## To do
Skip the pictures. Transcribe the rest of the data below without changing a word.

■ ■ ■

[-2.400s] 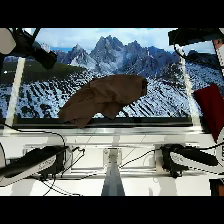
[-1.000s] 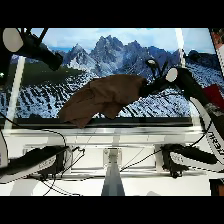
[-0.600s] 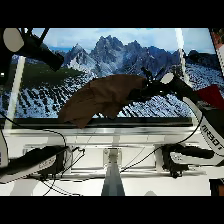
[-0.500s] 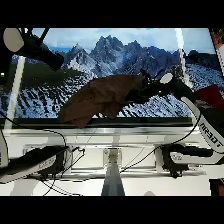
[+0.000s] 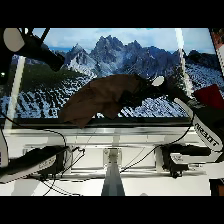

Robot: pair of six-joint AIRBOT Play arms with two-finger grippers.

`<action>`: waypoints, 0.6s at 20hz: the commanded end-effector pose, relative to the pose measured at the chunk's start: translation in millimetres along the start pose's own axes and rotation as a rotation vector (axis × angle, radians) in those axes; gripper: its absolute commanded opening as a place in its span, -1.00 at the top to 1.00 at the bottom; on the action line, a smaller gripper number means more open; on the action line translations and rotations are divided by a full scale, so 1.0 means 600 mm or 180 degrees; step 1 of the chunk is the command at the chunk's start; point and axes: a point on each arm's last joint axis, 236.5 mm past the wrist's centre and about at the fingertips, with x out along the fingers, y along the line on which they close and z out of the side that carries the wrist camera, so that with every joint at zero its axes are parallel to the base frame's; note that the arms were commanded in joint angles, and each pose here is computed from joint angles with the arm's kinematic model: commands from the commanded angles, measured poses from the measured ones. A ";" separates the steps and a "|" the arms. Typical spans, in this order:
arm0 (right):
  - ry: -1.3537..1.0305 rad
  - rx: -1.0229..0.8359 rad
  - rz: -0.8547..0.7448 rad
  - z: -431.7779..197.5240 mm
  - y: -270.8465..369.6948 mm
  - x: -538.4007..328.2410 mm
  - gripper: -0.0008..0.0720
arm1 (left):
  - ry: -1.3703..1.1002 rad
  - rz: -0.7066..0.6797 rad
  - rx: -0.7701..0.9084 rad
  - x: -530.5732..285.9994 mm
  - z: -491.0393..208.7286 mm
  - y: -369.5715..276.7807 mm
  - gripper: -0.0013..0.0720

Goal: Fold the clothes and pants, and hang the long-sleeved shirts on hangers.

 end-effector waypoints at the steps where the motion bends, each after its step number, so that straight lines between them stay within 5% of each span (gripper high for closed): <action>1: -0.0382 0.0213 -0.0036 0.047 -0.006 -0.003 -0.24 | -0.0032 -0.0071 -0.0013 0.000 0.004 -0.009 -0.93; 10: -0.0678 0.0902 0.0011 0.085 -0.016 -0.015 -0.20 | -0.0008 -0.0076 -0.0363 0.006 0.004 -0.009 -0.93; 12: -0.0733 0.0889 -0.0002 0.092 -0.018 -0.016 0.38 | 0.0058 -0.0088 -0.0584 0.020 0.002 -0.010 -0.93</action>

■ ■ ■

## Completed task
[-2.400s] 
[-1.000s] 
[-0.600s] 
[-0.500s] 
[+0.000s] 

Robot: pair of six-joint AIRBOT Play arms with two-finger grippers.

`<action>`: waypoints, 0.6s at 20hz: the commanded end-effector pose, relative to the pose measured at the chunk's start: translation in millimetres along the start pose's own axes and rotation as a rotation vector (axis × angle, radians) in those axes; gripper: its absolute commanded opening as a place in its span, -1.00 at the top to 1.00 at the bottom; on the action line, a smaller gripper number means more open; on the action line translations and rotations are divided by a full scale, so 1.0 means 600 mm or 180 degrees; step 1 of the chunk is the command at the chunk's start; point and axes: a point on each arm's last joint axis, 236.5 mm past the wrist's centre and about at the fingertips, with x out along the fingers, y along the line on which they close and z out of the side that carries the wrist camera, so that with every joint at zero its axes are parallel to the base frame's; note that the arms were commanded in joint angles, and each pose here is computed from joint angles with the arm's kinematic model: commands from the commanded angles, measured poses from the measured ones. A ";" separates the steps and a "|" the arms. Typical spans, in this order:
arm0 (right):
  - ry: -1.3537..1.0305 rad
  - rx: -1.0229..0.8359 rad
  - rz: -0.8547..0.7448 rad
  - z: -431.7779..197.5240 mm
  - y: -270.8465..369.6948 mm
  - x: -538.4007..328.2410 mm
  - gripper: -0.0008..0.0720
arm1 (left):
  - ry: -1.3703..1.1002 rad
  - rz: -0.7066..0.6797 rad
  - rx: -0.7701..0.9084 rad
  - x: -530.5732..285.9994 mm
  - z: -491.0393..208.7286 mm
  - y: -369.5715..276.7807 mm
  - gripper: -0.0013..0.0720

Goal: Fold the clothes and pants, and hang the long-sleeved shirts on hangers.

 end-effector waypoints at the steps where the motion bends, each after its step number, so that straight lines between them stay within 5% of each span (gripper high for closed): <action>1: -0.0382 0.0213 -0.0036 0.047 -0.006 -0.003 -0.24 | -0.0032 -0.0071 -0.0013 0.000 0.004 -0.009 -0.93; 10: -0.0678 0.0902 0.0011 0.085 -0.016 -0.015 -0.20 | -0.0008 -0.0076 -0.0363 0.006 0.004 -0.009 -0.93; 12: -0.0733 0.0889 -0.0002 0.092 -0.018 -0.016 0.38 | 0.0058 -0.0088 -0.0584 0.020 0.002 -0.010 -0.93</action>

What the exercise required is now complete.